Die Polizei geht von einem Gesamtwert der Geschenke von umgerechnet fast einer Viertelmillion Euro aus. Eine Mitarbeiterin Milchans sagte aus, Sara Netanjahu, die Ehefrau des Regierungschefs, habe regelmäßig Bestellungen aufgegeben - mit genauen Angaben zu dem von ihr bevorzugten Schmuck oder auch zur Anzahl der Champagnerflaschen, die sie gern hätte. Laut Polizeibericht ergab die Untersuchung, dass es sich bei der Beziehung zwischen Netanjahu und Milchan um keine harmlose Freundschaft handelte, sondern um Bestechung. Auch Milchan, so rät die Polizei, sei vor Gericht zu stellen.
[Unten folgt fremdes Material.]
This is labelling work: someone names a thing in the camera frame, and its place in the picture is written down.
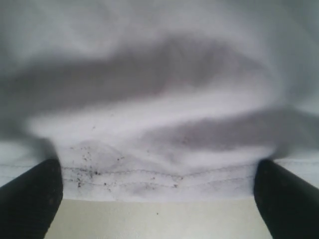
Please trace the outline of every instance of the beige surface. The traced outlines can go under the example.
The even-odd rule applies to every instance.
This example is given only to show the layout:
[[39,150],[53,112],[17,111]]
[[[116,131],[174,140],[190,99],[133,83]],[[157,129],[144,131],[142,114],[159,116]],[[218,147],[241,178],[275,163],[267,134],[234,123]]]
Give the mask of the beige surface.
[[46,239],[271,239],[253,199],[209,203],[63,200]]

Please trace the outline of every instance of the black object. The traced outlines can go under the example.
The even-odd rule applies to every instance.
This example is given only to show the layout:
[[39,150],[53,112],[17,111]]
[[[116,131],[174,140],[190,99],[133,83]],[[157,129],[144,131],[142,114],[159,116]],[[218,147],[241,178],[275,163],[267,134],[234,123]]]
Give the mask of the black object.
[[319,190],[271,160],[260,162],[258,210],[274,239],[319,239]]
[[43,239],[63,197],[61,166],[46,160],[0,188],[0,239]]

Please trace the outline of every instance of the white cloth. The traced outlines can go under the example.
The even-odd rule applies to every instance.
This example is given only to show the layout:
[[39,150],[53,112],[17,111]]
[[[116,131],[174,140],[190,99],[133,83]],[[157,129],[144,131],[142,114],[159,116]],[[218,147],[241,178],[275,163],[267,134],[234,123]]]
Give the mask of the white cloth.
[[319,186],[319,4],[304,2],[1,1],[0,185],[45,138],[66,198],[249,196],[271,155]]

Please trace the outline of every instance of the white fabric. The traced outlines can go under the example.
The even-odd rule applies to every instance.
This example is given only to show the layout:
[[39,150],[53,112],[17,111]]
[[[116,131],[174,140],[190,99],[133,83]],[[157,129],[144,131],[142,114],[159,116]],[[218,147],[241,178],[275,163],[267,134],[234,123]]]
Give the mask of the white fabric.
[[316,1],[0,2],[0,185],[43,138],[64,196],[252,193],[274,155],[319,186]]

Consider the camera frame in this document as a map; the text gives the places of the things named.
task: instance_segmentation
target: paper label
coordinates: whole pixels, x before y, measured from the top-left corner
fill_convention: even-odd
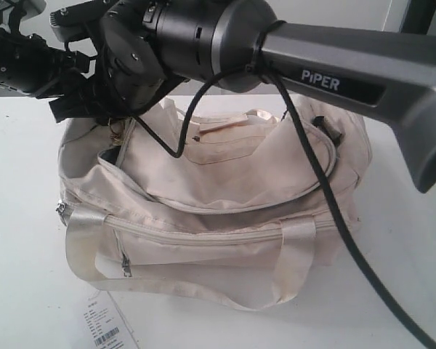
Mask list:
[[[72,349],[138,349],[107,292],[100,292],[78,304],[74,315]]]

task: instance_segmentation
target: white table
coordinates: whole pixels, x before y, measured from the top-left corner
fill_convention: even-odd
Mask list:
[[[191,97],[176,97],[186,108]],[[285,110],[278,96],[213,96],[200,112]],[[93,289],[65,261],[55,125],[46,102],[0,99],[0,348],[69,348],[62,325]],[[405,309],[436,338],[436,186],[416,192],[392,132],[368,121],[374,162],[356,194],[356,239]],[[294,302],[240,313],[207,302],[114,294],[141,348],[421,348],[344,249]]]

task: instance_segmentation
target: bag handle
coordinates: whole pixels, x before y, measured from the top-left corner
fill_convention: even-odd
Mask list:
[[[165,278],[107,278],[98,271],[95,258],[108,213],[80,205],[71,215],[66,232],[66,258],[80,279],[100,290],[171,294],[209,300],[238,310],[263,310],[292,300],[305,282],[315,253],[315,222],[312,217],[284,220],[283,245],[272,280],[272,301],[265,306],[245,306],[226,294],[200,284]]]

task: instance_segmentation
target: cream canvas bag
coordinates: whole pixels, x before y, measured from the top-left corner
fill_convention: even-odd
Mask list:
[[[306,97],[298,104],[356,231],[352,194],[371,162],[363,119]],[[142,118],[175,148],[182,115],[172,100]],[[62,140],[58,211],[79,278],[259,310],[293,299],[310,268],[332,263],[342,241],[290,118],[194,117],[180,159],[134,121],[123,133],[114,146],[109,127],[73,119]],[[123,272],[102,273],[104,263]]]

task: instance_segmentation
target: barcode
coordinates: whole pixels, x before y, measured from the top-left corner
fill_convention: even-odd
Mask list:
[[[107,333],[105,333],[103,336],[98,337],[95,340],[95,346],[98,347],[99,345],[105,343],[110,338],[115,337],[118,333],[119,333],[119,329],[118,329],[118,327],[115,327],[111,331],[108,331]]]

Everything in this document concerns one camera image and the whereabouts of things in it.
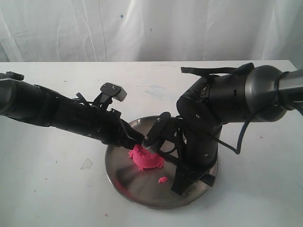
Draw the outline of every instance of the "round metal base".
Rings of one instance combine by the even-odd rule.
[[[130,125],[146,135],[153,126],[157,116],[143,117],[130,122]],[[173,144],[166,141],[161,148],[169,151]],[[164,162],[163,168],[140,171],[128,157],[128,150],[123,147],[108,146],[105,155],[105,166],[108,178],[115,189],[128,200],[152,209],[172,209],[187,205],[202,196],[209,188],[199,181],[191,185],[182,196],[173,193],[170,188],[174,181],[176,166]],[[210,170],[216,176],[218,161]],[[158,183],[158,179],[166,176],[167,182]]]

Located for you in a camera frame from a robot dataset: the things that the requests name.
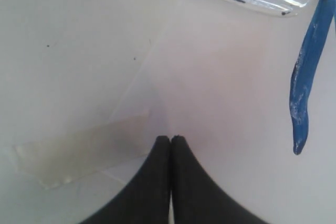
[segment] black rubber tip
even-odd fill
[[[265,224],[216,185],[182,136],[172,139],[171,176],[176,224]]]
[[[169,156],[170,141],[159,136],[134,178],[82,224],[168,224]]]

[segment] tape strip
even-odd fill
[[[70,183],[149,152],[142,141],[148,115],[135,116],[61,138],[15,145],[17,170],[46,188]]]

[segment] blue stripe
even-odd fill
[[[291,76],[289,108],[296,155],[301,153],[308,137],[308,97],[335,9],[336,0],[319,0]]]

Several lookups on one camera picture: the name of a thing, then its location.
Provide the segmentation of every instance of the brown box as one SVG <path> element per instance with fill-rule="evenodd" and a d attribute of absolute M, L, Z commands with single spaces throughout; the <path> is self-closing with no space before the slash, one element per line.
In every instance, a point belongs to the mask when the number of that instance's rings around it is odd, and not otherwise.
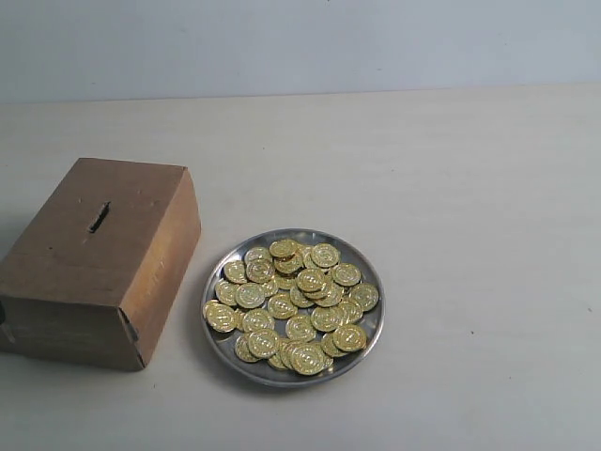
<path fill-rule="evenodd" d="M 199 235 L 187 168 L 78 160 L 0 263 L 0 350 L 144 368 Z"/>

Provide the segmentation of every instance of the metal plate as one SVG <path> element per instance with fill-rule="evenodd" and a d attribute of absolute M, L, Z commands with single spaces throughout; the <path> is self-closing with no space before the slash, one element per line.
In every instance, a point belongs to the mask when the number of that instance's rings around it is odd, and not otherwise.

Was den Ministerpräsidenten in Bedrängnis bringen dürfte, ist der Vorwurf, er habe im Gegenzug ein Gesetz vorangetrieben, das Milchan bei Rückkehr in sein Heimatland enorme Steuereinsparungen verschaffen würde. Zeuge vor Gericht könnte in dieser Sache ausgerechnet Netanjahus stärkster politischer Widersacher sein: Jair Lapid, Chef der oppositionellen Zukunftspartei. Lapid war in Netanjahus letzter Koalition Finanzminister.
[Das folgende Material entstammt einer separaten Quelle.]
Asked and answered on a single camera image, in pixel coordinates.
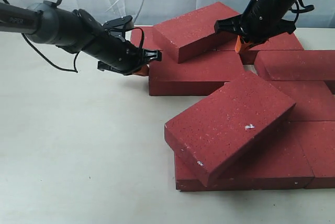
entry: stacked bricks
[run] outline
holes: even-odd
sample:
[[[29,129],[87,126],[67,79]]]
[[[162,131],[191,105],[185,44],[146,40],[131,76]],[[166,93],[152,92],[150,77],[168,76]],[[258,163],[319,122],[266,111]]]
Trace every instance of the stacked bricks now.
[[[165,124],[176,189],[335,188],[334,52],[304,51],[285,33],[238,55],[236,36],[214,33],[216,20],[237,14],[214,3],[142,27],[144,48],[163,53],[150,64],[149,94],[207,96]]]

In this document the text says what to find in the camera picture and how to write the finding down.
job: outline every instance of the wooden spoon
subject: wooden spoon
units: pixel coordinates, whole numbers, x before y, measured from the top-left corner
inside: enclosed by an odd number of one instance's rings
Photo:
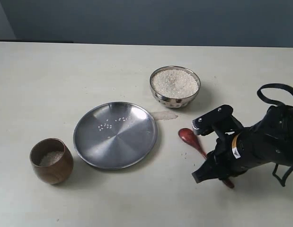
[[[207,159],[207,154],[204,152],[201,143],[199,141],[199,138],[194,135],[194,132],[188,128],[180,129],[178,132],[179,137],[188,145],[195,148],[197,151],[200,152],[200,154]],[[230,179],[222,180],[222,182],[229,188],[234,188],[235,185],[231,182]]]

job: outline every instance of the brown wooden cup
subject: brown wooden cup
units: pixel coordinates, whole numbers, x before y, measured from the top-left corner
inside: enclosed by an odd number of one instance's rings
[[[62,157],[50,166],[40,166],[42,158],[49,152],[63,151]],[[34,172],[42,181],[50,184],[65,181],[72,172],[74,161],[66,145],[59,139],[49,138],[37,143],[29,155]]]

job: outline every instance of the stainless steel plate
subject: stainless steel plate
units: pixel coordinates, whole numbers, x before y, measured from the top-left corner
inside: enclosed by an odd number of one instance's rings
[[[79,156],[102,169],[120,169],[143,159],[157,139],[154,118],[143,108],[107,103],[85,114],[74,132]]]

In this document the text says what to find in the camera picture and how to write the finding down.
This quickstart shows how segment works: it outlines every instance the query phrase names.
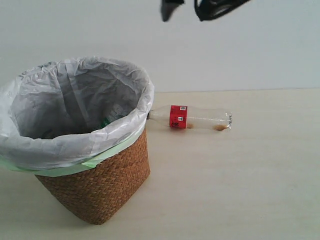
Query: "wastebasket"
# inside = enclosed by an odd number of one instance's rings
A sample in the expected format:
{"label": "wastebasket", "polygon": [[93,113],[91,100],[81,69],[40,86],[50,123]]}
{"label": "wastebasket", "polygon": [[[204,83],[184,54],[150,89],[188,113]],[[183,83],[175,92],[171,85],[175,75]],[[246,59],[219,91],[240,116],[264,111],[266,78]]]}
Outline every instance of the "wastebasket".
{"label": "wastebasket", "polygon": [[103,57],[28,70],[2,89],[0,163],[35,174],[68,210],[109,220],[150,174],[146,71]]}

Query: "white wall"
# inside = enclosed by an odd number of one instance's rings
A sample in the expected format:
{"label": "white wall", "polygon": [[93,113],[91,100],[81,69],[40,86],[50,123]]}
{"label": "white wall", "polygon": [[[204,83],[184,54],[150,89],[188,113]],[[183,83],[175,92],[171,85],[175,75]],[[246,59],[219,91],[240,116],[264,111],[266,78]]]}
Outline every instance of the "white wall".
{"label": "white wall", "polygon": [[157,92],[320,87],[320,0],[252,0],[199,22],[193,0],[0,0],[0,82],[100,55],[146,68]]}

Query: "brown liquid residue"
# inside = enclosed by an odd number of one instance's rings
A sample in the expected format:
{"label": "brown liquid residue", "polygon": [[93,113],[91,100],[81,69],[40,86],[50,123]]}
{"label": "brown liquid residue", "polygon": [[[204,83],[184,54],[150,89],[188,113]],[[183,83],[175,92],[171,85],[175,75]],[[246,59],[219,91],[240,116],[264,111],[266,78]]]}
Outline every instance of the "brown liquid residue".
{"label": "brown liquid residue", "polygon": [[228,126],[227,125],[222,125],[222,124],[218,124],[212,127],[213,130],[218,131],[218,132],[222,132],[223,130],[227,129]]}
{"label": "brown liquid residue", "polygon": [[193,129],[195,126],[192,124],[192,123],[188,123],[187,125],[186,125],[186,128],[187,129]]}

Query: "black object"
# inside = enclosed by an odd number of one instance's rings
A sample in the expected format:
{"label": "black object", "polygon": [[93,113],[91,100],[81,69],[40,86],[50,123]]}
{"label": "black object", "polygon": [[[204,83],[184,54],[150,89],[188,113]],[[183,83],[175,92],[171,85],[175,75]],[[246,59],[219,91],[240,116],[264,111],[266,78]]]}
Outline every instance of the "black object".
{"label": "black object", "polygon": [[201,22],[218,19],[250,0],[194,0],[194,10]]}

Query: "woven basket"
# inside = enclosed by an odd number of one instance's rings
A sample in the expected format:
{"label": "woven basket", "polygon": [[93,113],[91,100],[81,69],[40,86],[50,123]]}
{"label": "woven basket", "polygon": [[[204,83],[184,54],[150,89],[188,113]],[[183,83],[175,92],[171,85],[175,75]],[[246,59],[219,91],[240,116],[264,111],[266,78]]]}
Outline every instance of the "woven basket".
{"label": "woven basket", "polygon": [[129,200],[149,174],[144,130],[133,145],[93,169],[66,176],[36,177],[78,218],[101,225]]}

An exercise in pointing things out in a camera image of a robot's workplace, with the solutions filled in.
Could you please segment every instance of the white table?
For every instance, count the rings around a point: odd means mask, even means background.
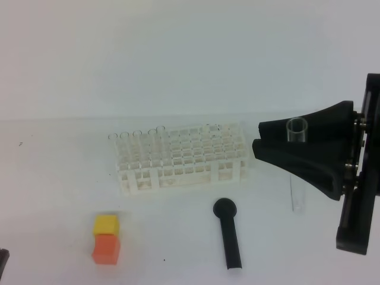
[[[1,122],[0,246],[11,255],[1,283],[377,284],[377,200],[368,254],[360,256],[335,248],[343,199],[332,201],[308,185],[306,213],[297,216],[289,174],[261,161],[253,160],[241,185],[120,195],[111,132],[240,121],[251,142],[258,122],[294,115],[300,114]],[[225,265],[212,211],[220,197],[237,205],[242,270]],[[104,212],[121,218],[115,267],[91,258],[93,219]]]

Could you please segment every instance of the black handle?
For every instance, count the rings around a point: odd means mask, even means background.
[[[235,223],[232,218],[221,218],[221,234],[223,236],[224,253],[226,254],[227,269],[242,268],[238,237],[236,236]]]

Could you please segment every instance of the orange block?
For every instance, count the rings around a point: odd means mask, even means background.
[[[114,235],[97,235],[95,237],[95,248],[92,254],[96,264],[118,263],[120,241]]]

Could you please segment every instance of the black rubber bulb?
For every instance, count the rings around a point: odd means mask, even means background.
[[[233,221],[237,212],[236,205],[232,200],[222,198],[216,201],[213,210],[215,216],[220,219],[227,269],[242,268],[238,237],[236,236],[235,223]]]

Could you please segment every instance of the black object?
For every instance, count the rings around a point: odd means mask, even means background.
[[[380,194],[380,74],[368,74],[361,113],[343,101],[302,116],[308,142],[287,142],[288,119],[259,124],[257,159],[297,175],[333,200],[345,194],[337,248],[365,255],[375,196]],[[357,175],[364,147],[363,167]]]
[[[233,221],[237,212],[236,205],[228,198],[221,198],[216,201],[213,210],[215,216],[220,219],[227,269],[242,268],[238,238],[236,237],[235,223]]]
[[[5,264],[7,264],[9,257],[10,257],[10,252],[6,249],[0,248],[0,280],[5,268]]]

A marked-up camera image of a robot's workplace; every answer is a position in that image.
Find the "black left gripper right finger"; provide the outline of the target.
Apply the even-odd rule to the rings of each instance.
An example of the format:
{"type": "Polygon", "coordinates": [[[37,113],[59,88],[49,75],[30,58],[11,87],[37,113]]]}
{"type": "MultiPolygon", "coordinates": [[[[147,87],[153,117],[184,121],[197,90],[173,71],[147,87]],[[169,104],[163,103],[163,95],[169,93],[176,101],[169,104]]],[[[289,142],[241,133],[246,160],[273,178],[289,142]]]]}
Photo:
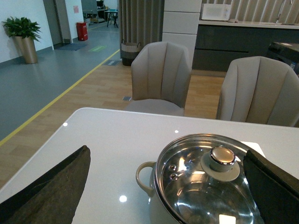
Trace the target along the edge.
{"type": "Polygon", "coordinates": [[[297,224],[299,180],[254,150],[247,151],[243,166],[263,221],[266,224],[297,224]]]}

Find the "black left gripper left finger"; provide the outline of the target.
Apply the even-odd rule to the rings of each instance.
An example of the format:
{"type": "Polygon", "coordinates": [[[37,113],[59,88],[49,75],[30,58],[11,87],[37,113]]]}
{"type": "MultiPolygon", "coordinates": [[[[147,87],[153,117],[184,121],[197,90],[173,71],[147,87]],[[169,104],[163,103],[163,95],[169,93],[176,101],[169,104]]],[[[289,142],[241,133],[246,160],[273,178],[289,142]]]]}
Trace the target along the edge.
{"type": "Polygon", "coordinates": [[[2,224],[70,224],[83,194],[91,152],[82,146],[0,204],[2,224]]]}
Netanjahu nannte den Bericht "radikal" und "irreführend": Das Dokument sei "so löchrig wie ein Schweizer Käse". Absurd findet es Amit Hadad, Netanjahus Anwalt, dass Lapid, der über Jahre für Milchan tätig gewesen sei, nun vor Gericht gegen Netanjahu aussagen will. Lapid selbst habe das umstrittene Gesetz vorangetrieben.

Die brisante "Polizeiakte 1000" zeigt auffällige Parallelen zum Korruptionsverfahren gegen Ehud Olmert, Netanjahus Vorgänger. In beiden Fällen geht es um Zigarren und Alkohol, und gegen beide Politiker liefen gleich mehrere Untersuchungen. Während Olmert zurücktrat, als sich eine Anklage gegen ihn abzeichnete, lehnt Netanjahu das ab. Olmert musste für rund eineinhalb Jahre hinter Gitter und ist erst seit Kurzem wieder ein freier Mann.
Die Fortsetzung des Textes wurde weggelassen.